I have had alopecia areata since after the birth of my son some 20 years ago. I had the usual treatments, Rogaine before it was over-the-counter; the shots to my scalp. All worked for a short amount of time. I am a dark-brunette, bordering on "black" haired woman. I have taken to having my hair dyed blonde (single process, no bleaching) as you notice the spots less with lighter hair, it all blends. But its not working that well anymore.
I am a musician and in the public eye. I saw photos of myself from a gig I had a week ago, there was no getting around the spots that I can no longer "cover". I became enraged and sad at the same time. With this condition, one hopes that it "...won't happen to me, it will grow back...". On top of everything, this week I woke up and noticed I barely had any hair in the back of my head.
Its important with this condition to have people around you that support you that will tell you the truth. I took photos of my head in various positions which show how bad my spots have become. God graced me with thick hair; the little bit of hair left I have used to attempt covering the spots; it no longer works.
After taking my photos I sent them to my twin sister, who, by the way, does NOT have alopecia areata and we're identical, one minute apart. My sister was honest, she called me and wrote back "it's time".
I have made an appointment with my hairdresser from NYC, where I used to live (I live in Philadelphia). He knows the shape of my head, he knows of my alopecia. He will cut my hair all the way down and see how I look. I suspect the spots have become so large, in which case I want him to buzz my head. I give him that honor; he's been my hairdresser/friend 20+ years.
I am looking forward to this liberation. The past 3 years of my life have been difficult, having been laid off from my day-job. While I pursue my art, my heart's desire, music, I still have to pay my rent, eat, sustain my life. Its been very difficult not being able to find work. Unemployment is exhausted. I have $0 income, except for what little I may make at gigs which is not much at all.

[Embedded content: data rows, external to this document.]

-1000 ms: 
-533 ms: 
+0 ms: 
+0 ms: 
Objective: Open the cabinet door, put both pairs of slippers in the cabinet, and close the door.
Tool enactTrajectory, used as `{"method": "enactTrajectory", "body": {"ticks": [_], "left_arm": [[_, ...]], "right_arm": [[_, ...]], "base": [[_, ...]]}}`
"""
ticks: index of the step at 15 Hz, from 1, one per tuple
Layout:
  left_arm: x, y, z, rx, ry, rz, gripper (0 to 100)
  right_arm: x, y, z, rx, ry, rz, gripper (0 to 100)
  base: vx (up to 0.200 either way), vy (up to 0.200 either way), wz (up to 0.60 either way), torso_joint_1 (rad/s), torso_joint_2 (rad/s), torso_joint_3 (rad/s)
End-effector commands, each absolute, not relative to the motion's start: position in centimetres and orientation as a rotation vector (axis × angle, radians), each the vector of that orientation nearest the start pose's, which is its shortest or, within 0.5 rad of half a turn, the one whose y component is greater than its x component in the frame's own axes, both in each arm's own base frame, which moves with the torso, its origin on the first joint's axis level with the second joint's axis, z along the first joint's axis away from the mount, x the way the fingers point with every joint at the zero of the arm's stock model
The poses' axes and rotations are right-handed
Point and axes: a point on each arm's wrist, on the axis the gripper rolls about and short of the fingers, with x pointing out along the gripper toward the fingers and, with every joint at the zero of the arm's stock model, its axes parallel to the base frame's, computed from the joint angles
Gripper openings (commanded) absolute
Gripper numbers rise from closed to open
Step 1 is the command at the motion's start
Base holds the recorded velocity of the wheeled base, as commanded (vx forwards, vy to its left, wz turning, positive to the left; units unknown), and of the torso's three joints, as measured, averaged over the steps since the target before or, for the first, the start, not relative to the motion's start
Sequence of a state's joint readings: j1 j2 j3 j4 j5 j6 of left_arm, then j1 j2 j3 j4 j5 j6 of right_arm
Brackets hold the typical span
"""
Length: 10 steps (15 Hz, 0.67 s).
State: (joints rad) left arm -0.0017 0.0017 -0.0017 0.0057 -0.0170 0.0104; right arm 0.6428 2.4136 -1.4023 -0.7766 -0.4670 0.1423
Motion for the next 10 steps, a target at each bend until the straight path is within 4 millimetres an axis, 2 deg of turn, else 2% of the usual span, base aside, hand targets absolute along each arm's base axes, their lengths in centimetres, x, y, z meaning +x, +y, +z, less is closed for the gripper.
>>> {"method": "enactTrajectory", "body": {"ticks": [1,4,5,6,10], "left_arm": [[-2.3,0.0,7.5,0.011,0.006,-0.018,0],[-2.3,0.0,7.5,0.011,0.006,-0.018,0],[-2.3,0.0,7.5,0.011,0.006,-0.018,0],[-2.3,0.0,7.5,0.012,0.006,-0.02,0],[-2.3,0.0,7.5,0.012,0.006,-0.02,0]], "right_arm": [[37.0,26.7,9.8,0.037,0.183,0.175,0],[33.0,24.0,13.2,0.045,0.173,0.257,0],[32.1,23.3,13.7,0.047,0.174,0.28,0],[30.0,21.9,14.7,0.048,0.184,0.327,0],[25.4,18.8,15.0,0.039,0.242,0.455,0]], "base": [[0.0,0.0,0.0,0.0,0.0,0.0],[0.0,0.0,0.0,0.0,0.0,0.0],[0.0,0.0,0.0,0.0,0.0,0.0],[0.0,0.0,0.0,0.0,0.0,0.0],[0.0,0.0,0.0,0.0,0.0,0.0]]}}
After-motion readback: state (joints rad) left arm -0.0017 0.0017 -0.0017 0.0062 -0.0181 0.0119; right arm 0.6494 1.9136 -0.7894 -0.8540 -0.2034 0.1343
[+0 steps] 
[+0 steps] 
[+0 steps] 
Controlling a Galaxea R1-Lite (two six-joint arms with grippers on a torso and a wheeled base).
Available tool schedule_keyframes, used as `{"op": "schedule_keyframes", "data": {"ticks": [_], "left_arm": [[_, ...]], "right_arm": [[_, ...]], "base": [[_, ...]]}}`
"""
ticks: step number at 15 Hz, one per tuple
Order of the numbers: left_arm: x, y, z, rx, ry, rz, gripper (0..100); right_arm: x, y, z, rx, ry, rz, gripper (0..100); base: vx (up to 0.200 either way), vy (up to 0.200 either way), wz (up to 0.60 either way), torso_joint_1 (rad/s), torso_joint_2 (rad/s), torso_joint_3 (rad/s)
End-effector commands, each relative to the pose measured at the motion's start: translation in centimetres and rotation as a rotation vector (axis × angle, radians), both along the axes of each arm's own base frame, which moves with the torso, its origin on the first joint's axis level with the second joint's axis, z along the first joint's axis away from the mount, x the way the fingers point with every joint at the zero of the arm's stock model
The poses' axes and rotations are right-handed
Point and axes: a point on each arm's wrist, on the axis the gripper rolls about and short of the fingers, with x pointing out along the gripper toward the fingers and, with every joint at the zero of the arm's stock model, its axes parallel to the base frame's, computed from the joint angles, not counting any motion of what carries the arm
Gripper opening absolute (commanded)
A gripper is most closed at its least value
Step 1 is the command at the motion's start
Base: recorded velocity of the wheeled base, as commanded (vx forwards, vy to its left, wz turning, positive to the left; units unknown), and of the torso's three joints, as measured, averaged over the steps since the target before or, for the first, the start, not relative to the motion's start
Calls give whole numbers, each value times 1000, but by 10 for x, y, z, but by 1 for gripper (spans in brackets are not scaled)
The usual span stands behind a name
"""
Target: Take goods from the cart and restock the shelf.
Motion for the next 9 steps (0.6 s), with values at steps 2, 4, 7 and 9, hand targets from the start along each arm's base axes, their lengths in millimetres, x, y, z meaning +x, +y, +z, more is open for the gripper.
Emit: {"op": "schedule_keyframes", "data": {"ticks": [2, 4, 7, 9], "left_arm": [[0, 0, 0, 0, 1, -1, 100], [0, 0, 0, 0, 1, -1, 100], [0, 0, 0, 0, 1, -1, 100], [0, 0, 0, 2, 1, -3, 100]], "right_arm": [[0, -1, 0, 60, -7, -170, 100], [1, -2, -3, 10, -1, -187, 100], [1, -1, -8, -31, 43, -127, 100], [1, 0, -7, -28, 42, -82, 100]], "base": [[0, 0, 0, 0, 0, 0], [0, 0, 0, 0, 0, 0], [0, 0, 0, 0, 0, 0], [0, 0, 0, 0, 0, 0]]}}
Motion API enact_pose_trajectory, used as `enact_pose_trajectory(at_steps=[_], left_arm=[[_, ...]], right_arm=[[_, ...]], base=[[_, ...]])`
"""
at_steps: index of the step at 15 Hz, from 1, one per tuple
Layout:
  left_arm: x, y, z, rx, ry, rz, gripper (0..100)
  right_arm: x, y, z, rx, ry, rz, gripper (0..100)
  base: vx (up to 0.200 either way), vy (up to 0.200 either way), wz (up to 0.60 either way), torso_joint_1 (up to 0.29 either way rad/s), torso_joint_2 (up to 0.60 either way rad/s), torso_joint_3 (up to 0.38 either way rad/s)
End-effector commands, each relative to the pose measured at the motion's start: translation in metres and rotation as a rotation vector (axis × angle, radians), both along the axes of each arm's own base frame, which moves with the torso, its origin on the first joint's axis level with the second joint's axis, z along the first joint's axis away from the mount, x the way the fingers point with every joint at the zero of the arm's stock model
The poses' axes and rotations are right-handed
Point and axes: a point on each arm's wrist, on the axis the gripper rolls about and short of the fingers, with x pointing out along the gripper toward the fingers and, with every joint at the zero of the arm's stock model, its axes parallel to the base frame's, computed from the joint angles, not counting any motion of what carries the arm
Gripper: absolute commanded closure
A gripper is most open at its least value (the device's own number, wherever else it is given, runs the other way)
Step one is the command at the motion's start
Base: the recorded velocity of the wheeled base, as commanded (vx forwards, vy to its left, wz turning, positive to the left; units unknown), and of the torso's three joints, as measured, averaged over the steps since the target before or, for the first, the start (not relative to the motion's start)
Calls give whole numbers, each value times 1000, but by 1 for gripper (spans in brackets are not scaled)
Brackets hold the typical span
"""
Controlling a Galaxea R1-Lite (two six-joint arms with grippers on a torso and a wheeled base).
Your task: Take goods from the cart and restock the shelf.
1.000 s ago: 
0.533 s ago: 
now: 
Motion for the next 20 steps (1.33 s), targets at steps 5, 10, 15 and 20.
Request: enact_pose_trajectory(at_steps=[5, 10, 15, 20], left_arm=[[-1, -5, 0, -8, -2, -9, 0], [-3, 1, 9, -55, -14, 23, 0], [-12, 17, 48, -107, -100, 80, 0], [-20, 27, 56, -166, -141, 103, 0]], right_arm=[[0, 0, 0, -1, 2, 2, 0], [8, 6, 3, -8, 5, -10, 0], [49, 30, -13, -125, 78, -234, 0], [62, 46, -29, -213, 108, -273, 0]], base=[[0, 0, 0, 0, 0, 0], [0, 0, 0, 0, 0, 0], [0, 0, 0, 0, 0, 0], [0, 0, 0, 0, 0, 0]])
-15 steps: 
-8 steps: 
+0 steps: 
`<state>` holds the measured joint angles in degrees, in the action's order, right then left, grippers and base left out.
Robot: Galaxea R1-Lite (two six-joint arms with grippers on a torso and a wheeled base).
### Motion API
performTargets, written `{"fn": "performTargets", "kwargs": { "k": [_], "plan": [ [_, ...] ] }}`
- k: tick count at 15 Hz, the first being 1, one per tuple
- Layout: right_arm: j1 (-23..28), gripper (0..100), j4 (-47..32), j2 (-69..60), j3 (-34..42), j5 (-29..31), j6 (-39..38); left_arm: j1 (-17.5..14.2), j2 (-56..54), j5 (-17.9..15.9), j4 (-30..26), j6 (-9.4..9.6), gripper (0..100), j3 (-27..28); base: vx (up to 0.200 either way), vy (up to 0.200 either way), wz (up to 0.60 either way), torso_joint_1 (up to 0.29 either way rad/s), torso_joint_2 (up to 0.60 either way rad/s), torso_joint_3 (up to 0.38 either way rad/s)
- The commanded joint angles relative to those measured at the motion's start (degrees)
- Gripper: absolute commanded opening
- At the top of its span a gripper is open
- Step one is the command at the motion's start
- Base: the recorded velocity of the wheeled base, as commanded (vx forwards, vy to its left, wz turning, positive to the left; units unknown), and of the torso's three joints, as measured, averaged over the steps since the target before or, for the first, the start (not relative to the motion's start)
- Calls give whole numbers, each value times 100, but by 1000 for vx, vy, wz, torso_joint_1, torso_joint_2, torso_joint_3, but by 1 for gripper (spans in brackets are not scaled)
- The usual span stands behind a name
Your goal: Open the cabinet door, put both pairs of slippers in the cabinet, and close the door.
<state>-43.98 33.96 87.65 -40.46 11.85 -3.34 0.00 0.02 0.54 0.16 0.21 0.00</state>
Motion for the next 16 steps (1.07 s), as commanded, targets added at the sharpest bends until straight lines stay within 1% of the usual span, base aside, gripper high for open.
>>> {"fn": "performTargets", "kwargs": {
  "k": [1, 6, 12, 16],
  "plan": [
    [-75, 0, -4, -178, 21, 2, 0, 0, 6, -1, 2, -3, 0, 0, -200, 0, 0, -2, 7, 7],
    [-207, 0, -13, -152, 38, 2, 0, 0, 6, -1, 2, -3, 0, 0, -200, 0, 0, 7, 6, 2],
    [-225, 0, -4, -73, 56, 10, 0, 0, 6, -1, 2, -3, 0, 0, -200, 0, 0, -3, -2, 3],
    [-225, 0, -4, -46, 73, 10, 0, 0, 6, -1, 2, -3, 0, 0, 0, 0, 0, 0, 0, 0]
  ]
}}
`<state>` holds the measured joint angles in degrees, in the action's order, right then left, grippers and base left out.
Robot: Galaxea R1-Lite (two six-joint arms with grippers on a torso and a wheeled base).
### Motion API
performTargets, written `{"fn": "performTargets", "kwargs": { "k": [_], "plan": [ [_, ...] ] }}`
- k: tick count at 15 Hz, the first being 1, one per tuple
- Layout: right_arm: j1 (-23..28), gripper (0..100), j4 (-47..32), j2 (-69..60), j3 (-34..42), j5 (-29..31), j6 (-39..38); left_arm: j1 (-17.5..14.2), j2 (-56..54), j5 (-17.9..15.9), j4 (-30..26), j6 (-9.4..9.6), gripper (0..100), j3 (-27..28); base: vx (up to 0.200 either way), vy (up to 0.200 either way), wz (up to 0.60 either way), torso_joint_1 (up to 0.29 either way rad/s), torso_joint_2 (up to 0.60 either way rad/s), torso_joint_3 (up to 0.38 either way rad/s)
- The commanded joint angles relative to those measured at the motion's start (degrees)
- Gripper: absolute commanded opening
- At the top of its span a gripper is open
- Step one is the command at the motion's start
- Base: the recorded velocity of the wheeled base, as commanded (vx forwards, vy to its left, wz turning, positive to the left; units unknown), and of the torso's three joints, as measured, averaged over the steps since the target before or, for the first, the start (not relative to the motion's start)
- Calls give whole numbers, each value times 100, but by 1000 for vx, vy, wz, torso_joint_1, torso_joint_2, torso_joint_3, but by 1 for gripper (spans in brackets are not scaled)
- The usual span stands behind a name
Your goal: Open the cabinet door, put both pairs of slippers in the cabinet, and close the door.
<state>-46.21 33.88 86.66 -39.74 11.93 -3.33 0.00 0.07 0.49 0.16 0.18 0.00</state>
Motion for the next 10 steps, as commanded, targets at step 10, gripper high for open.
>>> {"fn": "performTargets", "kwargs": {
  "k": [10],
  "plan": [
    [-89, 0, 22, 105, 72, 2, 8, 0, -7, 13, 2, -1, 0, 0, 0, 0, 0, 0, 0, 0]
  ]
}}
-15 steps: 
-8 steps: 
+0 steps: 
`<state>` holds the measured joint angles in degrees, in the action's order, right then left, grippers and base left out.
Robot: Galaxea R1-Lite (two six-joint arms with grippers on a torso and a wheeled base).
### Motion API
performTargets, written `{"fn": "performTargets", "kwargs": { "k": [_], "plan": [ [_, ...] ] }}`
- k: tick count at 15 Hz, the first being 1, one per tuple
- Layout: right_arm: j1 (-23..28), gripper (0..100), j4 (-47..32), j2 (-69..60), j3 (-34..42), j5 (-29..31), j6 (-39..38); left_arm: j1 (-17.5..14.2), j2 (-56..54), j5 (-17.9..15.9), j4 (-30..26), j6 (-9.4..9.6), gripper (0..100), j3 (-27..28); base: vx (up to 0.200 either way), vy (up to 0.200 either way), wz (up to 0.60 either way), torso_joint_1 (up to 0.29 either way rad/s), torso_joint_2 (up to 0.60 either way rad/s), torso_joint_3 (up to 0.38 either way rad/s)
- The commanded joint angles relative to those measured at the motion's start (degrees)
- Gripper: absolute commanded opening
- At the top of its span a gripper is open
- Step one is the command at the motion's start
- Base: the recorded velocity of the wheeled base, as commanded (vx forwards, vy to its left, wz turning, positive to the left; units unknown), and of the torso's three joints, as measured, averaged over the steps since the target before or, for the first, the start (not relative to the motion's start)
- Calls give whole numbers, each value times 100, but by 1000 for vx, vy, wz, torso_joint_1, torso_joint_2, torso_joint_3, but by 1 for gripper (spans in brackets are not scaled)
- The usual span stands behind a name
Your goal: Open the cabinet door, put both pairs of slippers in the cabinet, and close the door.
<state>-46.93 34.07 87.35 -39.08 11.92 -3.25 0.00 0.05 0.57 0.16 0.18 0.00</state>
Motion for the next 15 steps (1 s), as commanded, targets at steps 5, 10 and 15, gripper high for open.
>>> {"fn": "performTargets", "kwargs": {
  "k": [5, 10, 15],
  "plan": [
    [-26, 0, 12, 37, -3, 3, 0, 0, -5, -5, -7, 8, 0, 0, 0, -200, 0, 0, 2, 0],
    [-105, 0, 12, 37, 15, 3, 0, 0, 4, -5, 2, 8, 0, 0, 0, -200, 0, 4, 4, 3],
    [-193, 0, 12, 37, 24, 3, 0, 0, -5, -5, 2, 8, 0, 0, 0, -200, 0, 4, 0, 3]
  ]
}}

I am going to first handle not having the bit of hair that I have, accept myself THEN deal with looking for a wig. I may not like wigs; I may not like how it feels. Then again, I may get Wendy Williams "wiggy" and have a blast with it. I won't know til I get past the first step, my head, my baldness. All I know is the time has come for me to confront this.
My husband thinks I won't be able to find a job moreso without hair. I disagree. Yes, some people will say horrible things or think I have cancer. But I believe my feeling good and not constantly worrying what I may look like in any given moment, while I attempt to smile and move forward, will open my doors for me. He also believes it will negatively impact my music career. I doubt that it will, but if it does, I have to take care of this situation, and it will mean I've gone as far as I can go with it. For my remainder of time on earth, I want to breathe easier.
I am always seeking a glass reflection when I walk down the street and there's a breeze; I feel sheer panic, worried the "spots" will show. This summer I went to a pool with my sister, and I was so hot, but concerned about getting in the water and wetting my head. You could really see what little hair I have when my head is wet. I am so tired of living this way. It takes a lot of energy and effort to continue living this way. I think that my husband won't like my baldness and that's something he will have to deal with and that I will deal with. Perhaps he won't be attracted to me anymore. Well, that means that he doesn't see the real "me" and I probably don't need him. Yes, this is a very strong statement, but it lends credence to the conviction I am feeling about myself. Bottom line: its just hair. I'm not "sick", I am very alive, healthy and have much to offer the world; I'm still "me".
I am grateful for Alopecia World. I am grateful to my friend Crowned Regal who first told me about this site (she also has alopecia). I wish for all of us to feel good and move forward. I need a great deal of information and hope to find it via this site.
I will post a new photo March 5 or thereabouts.
With much gratitude and light.
Eulalia Lili Anel
"This above all else, to thine own self be true."